I rushed! I got in!
I've had two conversation here about how much better tiff. was back in the old days. It was much more "The People's Film Festival" they say. Tickets were two bucks. You could wait in the rush line in camraderie with a bunch of other regular folks and actually get in. But then Hollywood started using tiff. for opening nights, and they built the Tiff Bell Lightbox theater (a really good movie theater, btw), and tickets got expensive and this whole air of exclusivity and haves-versus-have-nots descended on the thing. I at least got a taste of the old way by rushing for this old (1946) John Ford, Henry Fonda western.
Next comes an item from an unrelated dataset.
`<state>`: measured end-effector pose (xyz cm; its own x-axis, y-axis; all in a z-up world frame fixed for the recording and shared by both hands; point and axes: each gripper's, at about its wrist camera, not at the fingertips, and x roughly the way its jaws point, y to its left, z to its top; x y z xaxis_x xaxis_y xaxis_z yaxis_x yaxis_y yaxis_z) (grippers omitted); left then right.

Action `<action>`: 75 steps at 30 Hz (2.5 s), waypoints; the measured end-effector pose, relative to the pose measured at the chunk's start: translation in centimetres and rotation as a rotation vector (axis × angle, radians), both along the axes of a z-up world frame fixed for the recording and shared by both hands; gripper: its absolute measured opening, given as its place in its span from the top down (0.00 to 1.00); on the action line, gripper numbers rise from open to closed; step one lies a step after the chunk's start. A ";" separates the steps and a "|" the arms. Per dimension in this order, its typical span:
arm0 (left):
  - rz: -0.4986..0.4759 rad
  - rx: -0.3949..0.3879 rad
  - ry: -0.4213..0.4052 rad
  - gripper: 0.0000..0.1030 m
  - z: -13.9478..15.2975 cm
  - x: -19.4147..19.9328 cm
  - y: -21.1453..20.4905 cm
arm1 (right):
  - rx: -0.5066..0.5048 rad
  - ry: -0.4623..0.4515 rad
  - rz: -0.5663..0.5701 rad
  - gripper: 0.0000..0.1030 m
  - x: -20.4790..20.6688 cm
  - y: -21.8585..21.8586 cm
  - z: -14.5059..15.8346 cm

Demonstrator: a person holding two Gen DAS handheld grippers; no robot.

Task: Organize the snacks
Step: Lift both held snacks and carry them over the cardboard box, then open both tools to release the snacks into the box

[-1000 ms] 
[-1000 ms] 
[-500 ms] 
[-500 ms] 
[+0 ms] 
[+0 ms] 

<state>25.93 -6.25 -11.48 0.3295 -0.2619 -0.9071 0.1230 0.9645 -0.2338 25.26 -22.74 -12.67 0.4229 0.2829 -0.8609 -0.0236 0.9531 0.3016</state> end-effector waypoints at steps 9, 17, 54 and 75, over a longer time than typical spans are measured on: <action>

The deal with the old movies at tiff. is that a) they're free, but b) you need to get there two hours early to get a ticket. No, I wasn't slacking off, I was at another movie. So I got there maybe 75 minutes early, stood in the rush line, and they let me in. He asked me! He asked me! Like winning the lottery. Is that why they call it a "rush" line, because of the rush you get when you succeed in getting a ticket?
Honorable mention is the hammered dulcimer in the Mexican bar band, which I swear you can hear being played, but the poor sad Mexican holding it obviously has no idea what it's for, has no hammers for it, and only sort of unhappily fake-strums it a couple of times as the music starts before the camera cuts away.
Definitely needs to be part of the discussion of a) violence in film and society stemming from watching Impunity and A Single Word, b) a discussion of masculinity in myth and film after watching The Valley Below, and c) a discussion of the proper way for an actor to play power and conflict after watching the failed attempts at that in Foreign Body.